Qualche anno fa si fece una riunione tra gli abitanti della frazione per parlare del problema inquinamento. Fu molto partecipata, una settantina di persone. A un certo punto qualcuno chiese: ‘alzi la mano chi ha amici o parenti malati di tumore o che son morti’. Alzammo la mano tutti. E calò il silenzio». Le parole di Stefano Demi, ormai ex abitante di Stagno dove è cresciuto, danno un’idea della situazione che vivono gli abitanti di uno dei 42 Sin, ovvero un Sito di interesse nazionale, che riguarda una porzione del territorio di Livorno e della limitrofa Collesalvetti. Nello specifico un Sin è un’area contaminata classificata come pericolosa per la salute dallo Stato e che necessita di bonifiche di suolo, sottosuolo, acque superficiali e sotterranee per evitare danni ambientali e sanitari.
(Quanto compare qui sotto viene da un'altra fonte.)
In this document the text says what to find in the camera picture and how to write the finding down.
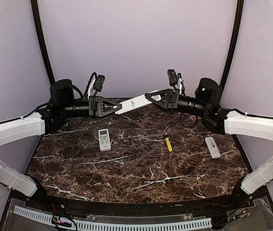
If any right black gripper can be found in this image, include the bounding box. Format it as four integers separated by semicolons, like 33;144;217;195
147;88;210;117

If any yellow handled screwdriver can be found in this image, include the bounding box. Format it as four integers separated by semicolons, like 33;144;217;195
165;134;173;152

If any left black frame post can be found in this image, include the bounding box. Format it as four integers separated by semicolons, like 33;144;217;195
30;0;56;85

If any white TCL air-conditioner remote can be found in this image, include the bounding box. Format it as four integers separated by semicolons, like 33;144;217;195
98;128;112;152

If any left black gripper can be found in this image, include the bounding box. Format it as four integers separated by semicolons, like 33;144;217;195
61;95;122;119

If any white slotted cable duct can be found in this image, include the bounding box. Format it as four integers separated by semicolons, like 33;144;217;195
13;205;212;231

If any black front rail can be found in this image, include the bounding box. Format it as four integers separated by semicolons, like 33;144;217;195
15;193;252;218

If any right black frame post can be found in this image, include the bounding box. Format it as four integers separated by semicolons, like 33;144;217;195
220;0;244;90

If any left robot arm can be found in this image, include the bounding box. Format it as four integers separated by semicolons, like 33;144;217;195
0;79;122;210

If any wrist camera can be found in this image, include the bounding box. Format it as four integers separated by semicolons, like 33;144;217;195
84;72;105;99
167;69;185;95

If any white remote at right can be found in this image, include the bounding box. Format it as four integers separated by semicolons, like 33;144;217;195
204;137;221;159

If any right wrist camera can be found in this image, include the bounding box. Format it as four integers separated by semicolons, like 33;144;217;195
167;69;185;95

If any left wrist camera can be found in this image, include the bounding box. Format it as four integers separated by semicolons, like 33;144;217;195
84;72;105;99

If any black frame post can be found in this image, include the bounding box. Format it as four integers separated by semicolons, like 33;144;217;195
220;0;244;90
30;0;56;85

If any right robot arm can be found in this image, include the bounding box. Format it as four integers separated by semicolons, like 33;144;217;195
145;77;273;209

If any slim white remote control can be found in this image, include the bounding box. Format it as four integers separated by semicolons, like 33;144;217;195
115;94;152;115
LA PROCEDURA DI BONIFICA È ATTRIBUITA alla competenza del ministero dell’ambiente mentre sia la messa in sicurezza che le spese, in base al principio comunitario del “chi inquina paga” sono in carico al responsabile dell’inquinamento che è tenuto ad eseguire la bonifica anche se ha ceduto ad altri l’azienda. L’eventuale passaggio dell’obbligo di bonifica a carico del successore si ha solo in caso che questo sia a titolo universale.

AL MOMENTO DELLA SUA «nascita», l’area Sin labronica era di circa 22 chilometri quadrati, divisi in 14,885 marini e 7 continentali. Poi il perimetro è stato rivisto, diventando in parte Sir, Sito di interesse regionale: l’equivalente in forma ridotta del Sin con la differenza che le spese di bonifica in questo caso sono a carico della Regione Toscana.

STAGNO AD ESEMPIO è una frazione di Collesalvetti, attaccata a Livorno, e a circa 4 chilometri a piedi dal porto. È parte del Sin e ci abitano circa 5mila persone. «Senza pensarci tanto potrei fare il nome di una decina di persone che conosco che hanno la leucemia – afferma Marco Vaglini, che abita a Stagno da una vita e fa il camionista – Negli ultimi anni son sempre di più. C’è il problema degli odori, che arrivano anche nei quartieri di Corea e Shangai a Livorno, e d’estate dormiamo con la finestra chiusa. Abbiamo fatto anche più esposti perché in dei periodi non si respira ma niente».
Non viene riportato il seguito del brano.